If the Australian Ballet has an outstanding characteristic as a company it is the athleticism and grace that underlies everything the dancers do. The big story ballets are crowd-pleasers but they do not necessarily highlight the first of these strengths so it was pleasing that the first production for 2016 did.
The three ballets were well chosen and included a premiere. They were written many years apart but also had many elements in common. One was that, despite some noteworthy individual performances, they appeared largely as ensemble pieces.

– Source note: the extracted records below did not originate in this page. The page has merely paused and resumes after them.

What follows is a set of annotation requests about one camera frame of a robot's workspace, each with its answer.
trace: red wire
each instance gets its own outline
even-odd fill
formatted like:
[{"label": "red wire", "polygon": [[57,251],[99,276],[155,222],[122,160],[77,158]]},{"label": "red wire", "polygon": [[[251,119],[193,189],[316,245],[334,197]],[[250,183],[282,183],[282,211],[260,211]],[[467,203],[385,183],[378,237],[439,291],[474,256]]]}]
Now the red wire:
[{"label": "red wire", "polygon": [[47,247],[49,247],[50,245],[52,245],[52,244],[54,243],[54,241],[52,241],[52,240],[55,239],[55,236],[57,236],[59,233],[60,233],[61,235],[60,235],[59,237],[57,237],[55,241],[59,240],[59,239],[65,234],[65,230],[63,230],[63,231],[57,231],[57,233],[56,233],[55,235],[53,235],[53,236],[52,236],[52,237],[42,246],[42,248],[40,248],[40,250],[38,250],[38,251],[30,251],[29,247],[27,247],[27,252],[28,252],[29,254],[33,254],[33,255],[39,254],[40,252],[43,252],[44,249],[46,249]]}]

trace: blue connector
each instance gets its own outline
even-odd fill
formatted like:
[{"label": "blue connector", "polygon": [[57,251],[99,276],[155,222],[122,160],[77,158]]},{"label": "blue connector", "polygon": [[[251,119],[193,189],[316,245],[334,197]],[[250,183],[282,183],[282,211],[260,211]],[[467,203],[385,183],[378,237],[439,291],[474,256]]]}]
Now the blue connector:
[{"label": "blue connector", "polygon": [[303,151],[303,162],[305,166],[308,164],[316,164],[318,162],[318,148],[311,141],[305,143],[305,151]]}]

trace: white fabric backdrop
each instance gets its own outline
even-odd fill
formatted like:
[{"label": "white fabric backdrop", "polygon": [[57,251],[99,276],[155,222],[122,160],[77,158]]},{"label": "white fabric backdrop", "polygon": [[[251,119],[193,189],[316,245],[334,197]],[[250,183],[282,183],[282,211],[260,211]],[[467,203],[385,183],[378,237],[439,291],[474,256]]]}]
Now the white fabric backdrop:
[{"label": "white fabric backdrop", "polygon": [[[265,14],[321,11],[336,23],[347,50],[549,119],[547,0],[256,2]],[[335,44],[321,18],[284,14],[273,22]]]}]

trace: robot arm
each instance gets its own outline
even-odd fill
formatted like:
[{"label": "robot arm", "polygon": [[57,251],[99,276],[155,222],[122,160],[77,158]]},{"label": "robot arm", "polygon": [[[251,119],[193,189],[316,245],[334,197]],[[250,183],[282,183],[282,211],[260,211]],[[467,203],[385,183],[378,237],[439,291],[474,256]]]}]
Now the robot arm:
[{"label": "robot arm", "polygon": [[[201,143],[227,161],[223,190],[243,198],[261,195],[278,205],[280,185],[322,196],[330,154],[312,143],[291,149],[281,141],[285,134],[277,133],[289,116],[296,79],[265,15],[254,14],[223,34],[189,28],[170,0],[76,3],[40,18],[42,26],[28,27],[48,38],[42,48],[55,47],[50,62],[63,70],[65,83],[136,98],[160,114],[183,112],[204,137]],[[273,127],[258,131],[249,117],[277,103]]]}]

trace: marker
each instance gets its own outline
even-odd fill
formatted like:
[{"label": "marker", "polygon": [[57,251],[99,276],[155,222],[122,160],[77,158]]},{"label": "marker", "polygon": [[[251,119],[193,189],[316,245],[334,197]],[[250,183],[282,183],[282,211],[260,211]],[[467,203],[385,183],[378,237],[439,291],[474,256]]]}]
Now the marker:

Far from being forgotten, Jiri Kylian’s ballet Forgotten Land was enjoying its 112th performance. The music by Benjamin Britten from his Sinfonia da requiem suited the grim accents of this piece which began with the land being threatened by the sea as bleak winds blew and 12 dancers faced away from the audience to the stormy sky.
As Britten’s music swirled and built in intensity, there was relief in the red or earthy colour of some costumes and the graceful movements including long pas de deux. But that one dancer after another collapsed to the floor suggested that the power was in the land and not with its frail human inhabitants. The ballet proved a showpiece for the orchestra as well as the dancers, and set a standard for other elements – set, costumes, lighting – which was unmatched on the evening.
To understand William Forsythe’s In the Middle, Somewhat Elevated it was necessary to consider the choreographers own vision: “A theme and variations in the strictest sense. Making use of academic virtuosity, it extends and accelerates is this traditional figures of classical ballet”. The music by Thom Willems and Lesley Stuck was cacophonous and percussive, and from my seat in the stalls it was at a volume that was difficult to bear. There was no such difficulty with the dancing, however. It was technically very polished and exciting, and the audience could hardly wait to show its appreciation in enthusiastic applause.
The new ballet, which gave its name to this production, was Christopher Wheeldon’s DGV: Danse à Grande Vitesse From the opening sound of ominous lower strings, Orchestra Victoria, conducted by Nicolette Fraillon, was well across the music by Michael Nyman (of film score The Piano fame). There was no comparison with the complexity of the Britten heard earlier, but at least its repetitious nature had some connection with the choreography.
The ballet was said to convey the timeless romance of travel, with the set having fairly strong hints of the journey. The pattern was of four pas de deux, featuring some of the Ballet’s finest artists. Kevin Jackson and partner Robyn Hendricks were particularly noteworthy in this and the previous work (whereas Adam Bull and Amber Scott had carried off the honours in Forgotten Land).
But, as previously noted, the three ballets allowed the company to show its prowess in very different works and its unity as an ensemble, despite challenges such as tempo and rhythm. The same words could equally apply to Orchestra Victoria which has found new strengths since its association with the Australian Ballet was formalised. Both are State, if not national, treasures.
The picture is of Kevin Jackson and Robyn Hendricks in Vitesse. It was taken by Jeff Busby.